While this situation is one that presents itself somewhat often, it is really just one of multiple illustrations of how awkward it is to say, “goodbye,” to people.  And it’s not just like the above situation where it’s just a, “see you later.”  For instance, I’ve made a habit of making those times when you tell someone good-bye forever really, really awkward.  For instance, at the end of my junior year of college, I was moving out of my building and I ran into this guy named Paul, who was one of the Hall Ministers at school.  Now, I was never really close to him, and I can’t really remember any other time that I actually talked to him, but nevertheless we got to talking as I was moving out.  As far as background, I was moving to a different building for my senior year.  He and his wife were moving because they were having a baby and didn’t want to raise it in a building full of college students.  At the end of our conversation, Paul said to me, “Well, good luck with your new job and last year of school.”
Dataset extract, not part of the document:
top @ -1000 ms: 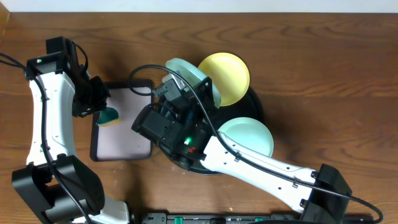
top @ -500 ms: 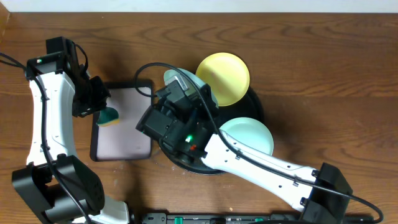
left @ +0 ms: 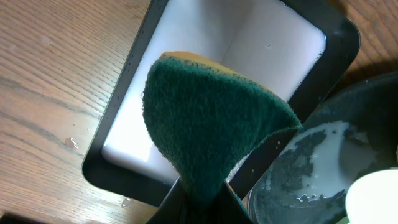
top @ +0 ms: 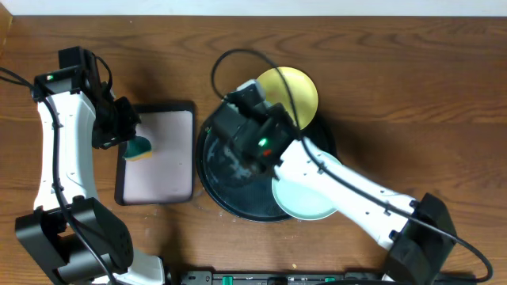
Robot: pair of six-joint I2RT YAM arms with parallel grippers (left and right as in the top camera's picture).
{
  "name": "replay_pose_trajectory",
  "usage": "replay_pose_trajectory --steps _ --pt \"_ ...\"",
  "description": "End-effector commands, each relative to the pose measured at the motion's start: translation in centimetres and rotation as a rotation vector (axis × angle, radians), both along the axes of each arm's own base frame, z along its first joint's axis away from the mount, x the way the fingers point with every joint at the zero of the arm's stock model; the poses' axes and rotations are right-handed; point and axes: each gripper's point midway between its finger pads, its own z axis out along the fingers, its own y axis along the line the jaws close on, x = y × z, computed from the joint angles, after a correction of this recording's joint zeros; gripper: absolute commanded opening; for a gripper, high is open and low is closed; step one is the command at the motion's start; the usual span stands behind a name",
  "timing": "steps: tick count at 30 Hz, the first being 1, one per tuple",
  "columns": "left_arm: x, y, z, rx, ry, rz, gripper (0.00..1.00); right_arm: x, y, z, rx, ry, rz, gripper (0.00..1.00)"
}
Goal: Clean dirty plates on tray and stack at the side
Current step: 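Carry the mint plate right and set it on the table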
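My left gripper (top: 135, 144) is shut on a green and yellow sponge (left: 211, 118), which hangs over the left edge of the black rectangular tray (top: 155, 105). My right gripper (top: 245, 96) reaches over the back of the round black tray (top: 215, 186), its fingers hidden under the wrist. Only a pale sliver of the mint plate (top: 249, 85) it holds shows, plus a white blur (left: 373, 198) in the left wrist view. A second mint plate (top: 301, 204) lies on the round tray's front right. A yellow plate (top: 291, 89) sits at its back.
The rectangular tray has a pale pink floor (left: 205, 43) and stands left of the round tray. The round tray's floor (left: 311, 155) is wet with foam. The right arm (top: 356, 194) crosses the round tray from the lower right. Bare wood surrounds both trays.
The right wrist has shifted right and back over the round tray, and the tilted mint plate is now mostly hidden under it. The left arm and sponge have not moved.
First the sponge rested on a mint plate in the round tray, with my right gripper at its rim. Then the right held that plate raised while the left drew away left. Later the plate stood tilted near the rectangular tray; now it is back over the round tray.
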Motion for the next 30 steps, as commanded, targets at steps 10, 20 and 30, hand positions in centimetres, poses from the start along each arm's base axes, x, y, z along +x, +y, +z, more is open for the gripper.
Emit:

Now, normally, I’m that guy who always says, “you too,” to any sort of compliment or well-wishing, because it’s usually the nice thing to do.  Fortunately, I stopped myself before I said that, because clearly that wouldn’t have made sense.  Unfortunately, since I was so caught up in not saying, “you too,” I couldn’t quite keep myself from making a bigger ass of myself and saying, “Yeah, and good luck with that thing,” with the ‘thing’ referring to his unborn child.  Classy, I know.

And the goodbye forevers aren’t even the most awkward goodbyes you’ll ever encounter.  First kisses always, to me, seem to be the most awkward moment in the realm of saying goodbye (I count them in the whole “goodbye” thing because they almost always happen at the end of the date, when you are saying your –that’s right – goodbyes).  Let’s face it.  It’s a hormonally and emotionally charged moment where you are taking a risk with someone that you possibly want to get into a relationship with, so it is possibly the most perfect situation to produce awkward moments.
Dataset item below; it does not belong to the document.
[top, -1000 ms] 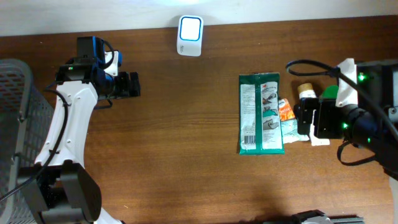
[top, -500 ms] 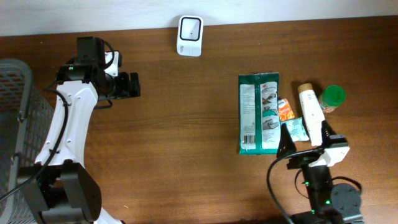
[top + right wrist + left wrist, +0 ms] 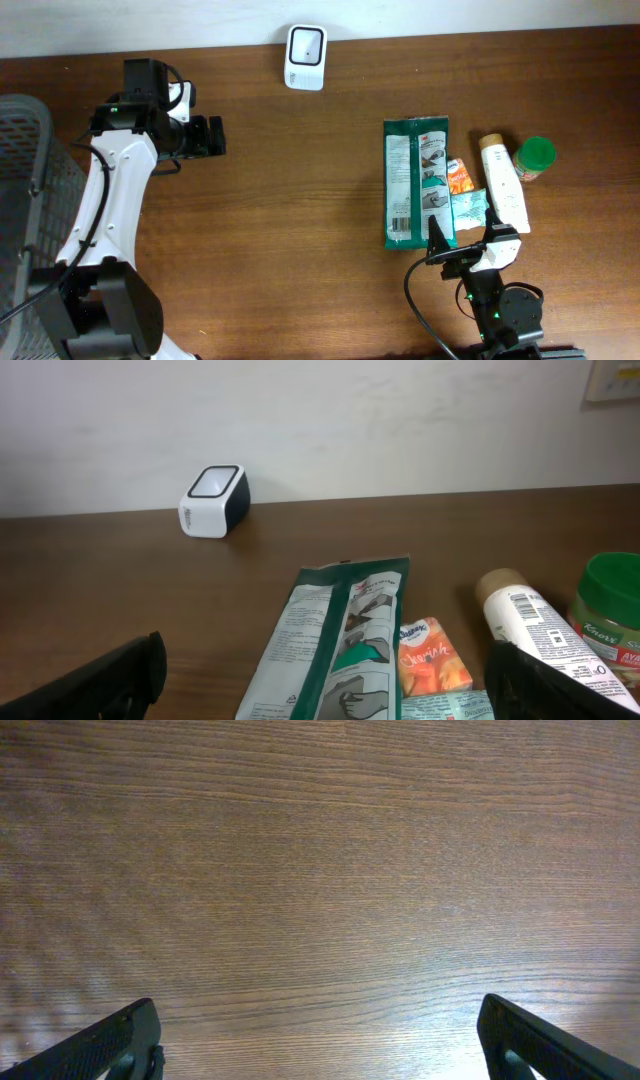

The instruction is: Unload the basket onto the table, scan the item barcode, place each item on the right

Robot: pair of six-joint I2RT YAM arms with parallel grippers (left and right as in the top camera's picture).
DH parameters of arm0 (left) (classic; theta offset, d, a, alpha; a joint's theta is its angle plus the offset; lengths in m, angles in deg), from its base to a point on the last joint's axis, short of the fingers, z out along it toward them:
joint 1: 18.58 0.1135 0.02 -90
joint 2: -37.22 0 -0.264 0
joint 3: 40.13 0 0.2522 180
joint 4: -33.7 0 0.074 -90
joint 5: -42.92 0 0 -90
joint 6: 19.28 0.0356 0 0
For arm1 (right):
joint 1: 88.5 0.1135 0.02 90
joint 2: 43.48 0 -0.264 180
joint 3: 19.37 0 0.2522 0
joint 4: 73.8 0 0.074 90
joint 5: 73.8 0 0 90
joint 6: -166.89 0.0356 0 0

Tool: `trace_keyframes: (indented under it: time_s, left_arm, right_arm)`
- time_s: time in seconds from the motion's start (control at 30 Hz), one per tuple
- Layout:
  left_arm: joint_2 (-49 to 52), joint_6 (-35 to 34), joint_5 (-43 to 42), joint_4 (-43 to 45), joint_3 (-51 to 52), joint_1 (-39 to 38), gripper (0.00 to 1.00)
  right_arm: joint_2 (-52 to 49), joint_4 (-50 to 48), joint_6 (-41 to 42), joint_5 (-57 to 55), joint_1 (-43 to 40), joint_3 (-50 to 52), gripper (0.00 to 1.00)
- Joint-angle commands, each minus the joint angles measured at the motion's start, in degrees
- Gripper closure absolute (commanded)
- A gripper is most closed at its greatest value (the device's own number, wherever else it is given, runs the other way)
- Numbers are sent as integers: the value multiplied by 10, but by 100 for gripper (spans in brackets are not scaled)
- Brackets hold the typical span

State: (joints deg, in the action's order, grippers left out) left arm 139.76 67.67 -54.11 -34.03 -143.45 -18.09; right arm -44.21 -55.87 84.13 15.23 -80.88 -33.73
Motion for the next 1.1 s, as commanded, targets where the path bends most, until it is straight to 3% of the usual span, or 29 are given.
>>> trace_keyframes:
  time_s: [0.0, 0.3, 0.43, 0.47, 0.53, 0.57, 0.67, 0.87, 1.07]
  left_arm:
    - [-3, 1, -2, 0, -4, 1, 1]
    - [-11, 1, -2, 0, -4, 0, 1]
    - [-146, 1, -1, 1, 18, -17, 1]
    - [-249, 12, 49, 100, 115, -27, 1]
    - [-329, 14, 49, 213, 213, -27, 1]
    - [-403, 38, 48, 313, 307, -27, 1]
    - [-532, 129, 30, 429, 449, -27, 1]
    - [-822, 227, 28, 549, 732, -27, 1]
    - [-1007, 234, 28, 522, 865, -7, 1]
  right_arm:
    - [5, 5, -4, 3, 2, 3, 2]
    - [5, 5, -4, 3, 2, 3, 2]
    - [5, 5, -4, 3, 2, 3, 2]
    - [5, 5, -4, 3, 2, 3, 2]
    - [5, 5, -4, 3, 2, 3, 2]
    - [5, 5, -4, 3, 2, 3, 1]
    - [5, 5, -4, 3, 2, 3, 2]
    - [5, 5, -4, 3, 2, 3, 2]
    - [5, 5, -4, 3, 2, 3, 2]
Take a cue from me, for example.  During my senior year of high school, I started dating girl, and one night toward the beginning of our relationship, I was walking her to her car after some school or band thing that went into the night.  Now, for those of you that have never seen me in person, I’m not necessarily as big as a panda normally is, but a pretty decent sized guy.  So me swooping in for a romantic first kiss has got to be somewhat claustrophobic for the girl.  But nevertheless, I was walking this girl to her car, and we were talking, and I decided that that was the point the I should go in for the first kiss.  And, like I said, I’m assuming it must be claustrophobic or somewhat frightening-looking for her, so much so that the girl literally stopped and asked me, “wait, what are you doing?”  I, of course, was baffled.  I thought it was pretty obvious what I was doing.  So I responded in a sheepish voice, “Oh, I, uh, was trying to kiss you.”  And it was really weird, because she seemed relieved that I had said that, as if she had originally thought I was going to kidnap her or something, and then proceeded to kiss me.
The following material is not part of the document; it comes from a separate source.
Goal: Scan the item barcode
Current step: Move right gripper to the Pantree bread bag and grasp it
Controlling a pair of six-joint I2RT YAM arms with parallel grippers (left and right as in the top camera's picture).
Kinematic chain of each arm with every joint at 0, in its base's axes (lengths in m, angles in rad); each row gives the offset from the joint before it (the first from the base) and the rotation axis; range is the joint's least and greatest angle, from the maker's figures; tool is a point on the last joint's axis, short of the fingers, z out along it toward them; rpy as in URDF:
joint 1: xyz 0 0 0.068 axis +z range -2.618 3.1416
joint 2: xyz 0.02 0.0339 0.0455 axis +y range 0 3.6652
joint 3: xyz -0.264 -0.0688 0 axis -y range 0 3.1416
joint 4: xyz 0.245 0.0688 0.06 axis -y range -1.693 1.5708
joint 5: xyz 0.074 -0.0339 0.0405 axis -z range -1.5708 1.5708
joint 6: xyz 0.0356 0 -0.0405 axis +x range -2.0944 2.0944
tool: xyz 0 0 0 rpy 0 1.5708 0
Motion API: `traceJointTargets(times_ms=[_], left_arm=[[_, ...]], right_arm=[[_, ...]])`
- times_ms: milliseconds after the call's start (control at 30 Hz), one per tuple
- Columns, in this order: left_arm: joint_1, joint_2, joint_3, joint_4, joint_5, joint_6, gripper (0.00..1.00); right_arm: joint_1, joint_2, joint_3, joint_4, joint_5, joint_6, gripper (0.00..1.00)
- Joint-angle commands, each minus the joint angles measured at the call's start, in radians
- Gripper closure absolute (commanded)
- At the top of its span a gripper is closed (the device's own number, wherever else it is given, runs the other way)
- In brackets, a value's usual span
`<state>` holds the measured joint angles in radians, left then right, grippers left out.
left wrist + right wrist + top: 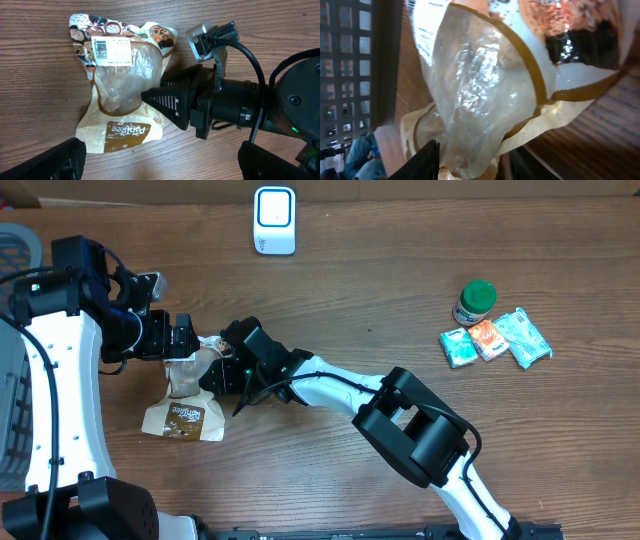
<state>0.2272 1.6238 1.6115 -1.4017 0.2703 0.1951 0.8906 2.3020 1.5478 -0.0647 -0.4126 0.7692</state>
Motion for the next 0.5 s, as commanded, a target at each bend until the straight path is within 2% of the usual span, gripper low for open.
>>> traceJointTargets(times_ms=[0,67,100,300,467], left_arm=[[0.002,0.004,0.001,0.001,0.011,0.026,0.0],[0.002,0.004,0.001,0.001,0.011,0.026,0.0],[0.002,0.004,0.001,0.001,0.011,0.026,0.01],[0.002,0.004,0.001,0.001,0.011,0.026,0.0],[0.002,0.004,0.001,0.001,0.011,0.026,0.01]], right_arm=[[0.004,0.029,-0.004,0.008,0.05,-0.04,0.59],[0.004,0.032,-0.004,0.008,0.049,-0.039,0.6],[0.004,0.032,-0.004,0.008,0.049,-0.04,0.64],[-0.015,0.028,0.007,0.009,-0.09,-0.037,0.96],[-0.106,-0.008,0.03,-0.003,-0.299,-0.037,0.96]])
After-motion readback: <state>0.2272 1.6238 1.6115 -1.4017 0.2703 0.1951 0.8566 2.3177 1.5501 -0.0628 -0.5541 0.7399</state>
Or even more awkward than that was the last girl that I had dated.  We had just been on a date and were hanging out at her place afterwards.  As I was leaving, I went in for the infamous first kiss.  The kiss itself wasn’t awkward, but what happened after it was.  So we kissed, and then that morphed into a hug.  And as her head was passing mine, she turned and kissed me on the cheek.  Now I, not to be outdone, decide it would be super sweet and cute of me to, in turn, kiss her on the cheek in reply.  But the thing is, we were too far into the hug for me to react quick enough to kiss her on the cheek.  So instead, I end up kissing her on the base of her neck as we are hugging after our, like, second date.   And of course, since I feel really awkward, I just say, “see ya later,” and then turn and quickly walk my ass to my car to live down that shame on my own.

Now, I’m sure that other people have an awkward goodbye every once in a while, but I’ve got a knack for it.  Serious moments, romantic moments, intimate moments, you name it, I can ruin it.  Some might say it’s unfortunate, but me, I say it’s a talent.